元駐米イスラエル大使は、そのような「変革的な脱過激化」なしにはイスラエルは平和を得られないと主張している。ロン・ダーマーは、「もしわれわれがそれを正しく行えば、イスラエルはより強くなり、アメリカも強くなる」と主張する。戦争内閣がイランへの報復を主張しているのは、この文脈で理解されるべきである。
中庸を主張する理性的な議論は、敗北を招くと読み取れる。
つまり、イスラエル人は心理的に、ユダヤ人の特別な権利というシオニスト・プロジェクトの内容を再考するにはほど遠いということだ。今のところ、彼らはまったく別の道を歩んでおり、多くのイスラエル人がハラハ法の強制的な命令とみなすようになった聖書の読み方を信頼している。
ユベール・ヴェドリーヌは補足的な質問を私たちに投げかける: 西洋が生み出した社会を維持し、しかも「布教もせず、介入もしない」西洋を想像できるだろうか?言い換えれば、異質なものを受け入れ、他者とともに生き、他者をありのままに受け入れることができる西洋。
ヴェドリーヌによれば、これは「外交機械の問題ではなく、深い魂の探求の問題であり、西側社会で起こるべき深い文化的変化」なのだという。

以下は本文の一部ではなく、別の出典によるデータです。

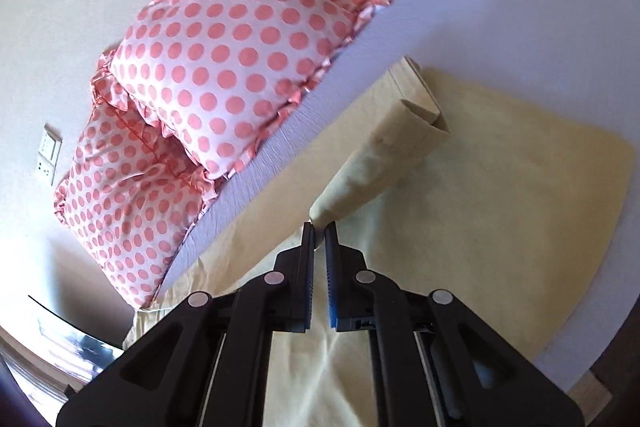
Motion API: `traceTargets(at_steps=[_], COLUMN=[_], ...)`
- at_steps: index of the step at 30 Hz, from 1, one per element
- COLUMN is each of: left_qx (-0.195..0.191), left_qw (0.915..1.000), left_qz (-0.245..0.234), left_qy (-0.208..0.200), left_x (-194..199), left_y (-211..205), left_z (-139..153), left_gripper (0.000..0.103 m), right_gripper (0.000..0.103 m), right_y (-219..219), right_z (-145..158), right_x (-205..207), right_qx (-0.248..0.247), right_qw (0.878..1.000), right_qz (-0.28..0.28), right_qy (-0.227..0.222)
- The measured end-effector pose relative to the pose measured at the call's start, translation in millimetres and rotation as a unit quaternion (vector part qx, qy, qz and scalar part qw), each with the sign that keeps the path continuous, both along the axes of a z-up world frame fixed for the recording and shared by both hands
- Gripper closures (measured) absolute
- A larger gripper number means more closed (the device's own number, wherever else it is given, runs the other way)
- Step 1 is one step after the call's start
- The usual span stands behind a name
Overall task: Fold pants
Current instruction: 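Grasp the khaki trouser leg hem with the right gripper while the left gripper approaches the waistband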
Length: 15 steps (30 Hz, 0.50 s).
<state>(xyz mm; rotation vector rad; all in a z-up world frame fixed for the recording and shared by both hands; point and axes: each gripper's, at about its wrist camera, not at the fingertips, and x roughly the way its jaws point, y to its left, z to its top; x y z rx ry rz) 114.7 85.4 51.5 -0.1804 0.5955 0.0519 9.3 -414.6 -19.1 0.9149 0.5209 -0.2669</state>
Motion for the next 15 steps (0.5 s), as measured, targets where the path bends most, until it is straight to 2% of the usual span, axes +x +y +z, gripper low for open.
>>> traceTargets(at_steps=[2, 3, 4, 6, 8, 10, 11, 12, 13, 15], left_qx=[0.007, 0.007, 0.006, -0.002, -0.018, -0.043, -0.062, -0.081, -0.101, -0.134], left_qw=[0.9998, 0.9995, 0.9992, 0.9986, 0.9978, 0.9963, 0.9951, 0.9936, 0.992, 0.9887], left_qz=[-0.004, -0.01, -0.018, -0.023, -0.023, -0.023, -0.025, -0.027, -0.029, -0.033], left_qy=[-0.02, -0.028, -0.036, -0.047, -0.059, -0.07, -0.073, -0.074, -0.071, -0.058], left_x=[-10.6, -16.8, -23.1, -32.7, -38.3, -39.1, -37.8, -35.8, -32.4, -22.4], left_y=[-2.0, -1.7, -0.3, 6.0, 16.6, 28.2, 34.6, 41.1, 47.5, 60.2], left_z=[5.3, 8.4, 12.0, 18.9, 25.7, 31.1, 33.0, 35.0, 36.5, 38.6], left_gripper=[0.002, 0.002, 0.002, 0.002, 0.002, 0.002, 0.002, 0.002, 0.002, 0.002], right_gripper=[0.088, 0.07, 0.062, 0.055, 0.053, 0.055, 0.059, 0.086, 0.099, 0.1], right_y=[-6.7, -9.6, -10.7, -7.7, -8.5, -11.0, -13.2, -16.9, -21.9, -28.5], right_z=[-7.9, -11.7, -15.4, -13.0, -13.4, -14.5, -16.0, -20.1, -24.2, -23.2], right_x=[-2.9, -1.2, -3.6, -4.4, 1.2, 10.3, 15.3, 19.4, 24.8, 15.3], right_qx=[0.043, 0.055, 0.062, 0.06, 0.06, 0.053, 0.049, 0.053, 0.062, 0.064], right_qw=[0.999, 0.998, 0.998, 0.998, 0.998, 0.998, 0.998, 0.998, 0.998, 0.996], right_qz=[-0.008, -0.01, -0.012, -0.013, -0.015, -0.023, -0.026, -0.025, -0.015, -0.008], right_qy=[0.007, 0.011, 0.009, 0.0, -0.002, -0.006, -0.008, -0.013, -0.023, -0.063])
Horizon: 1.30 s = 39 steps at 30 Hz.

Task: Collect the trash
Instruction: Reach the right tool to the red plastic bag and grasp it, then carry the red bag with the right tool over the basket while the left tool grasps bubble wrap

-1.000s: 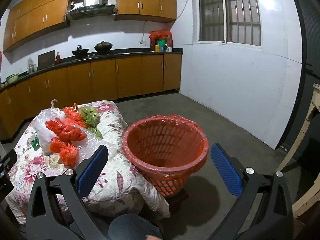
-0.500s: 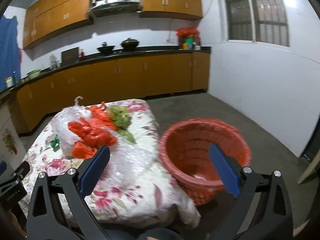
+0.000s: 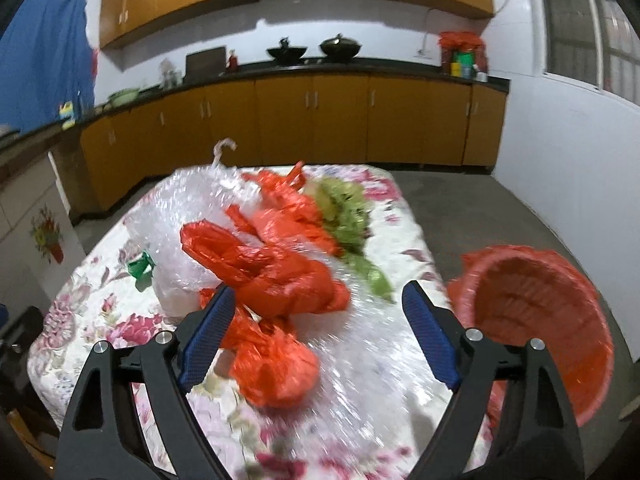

イスラエルとそれに対抗するレジスタンス戦線との『力比べ』は避けられないだろう。
賽は意図的に投げられたのだ。
ネタニヤフ首相はイスラエルの、そしてアメリカの未来に大きな賭けに出ている。そして彼は負けるかもしれない。
地域戦争が起こり、イスラエルが敗北を喫したら、どうなるのか。
疲弊(と敗北)が最終的に落ち着き、当事者が戦略的苦悩に対する新たな解決策を「引き出しの中でかき集める」とき、真に変革的な解決策は、イスラエルの指導者が「考えられないこと」を考えることだろう。
そして、イスラエルが「物事がバラバラになった」という苦いハーブを味わいながら、イランと直接話し合うことである。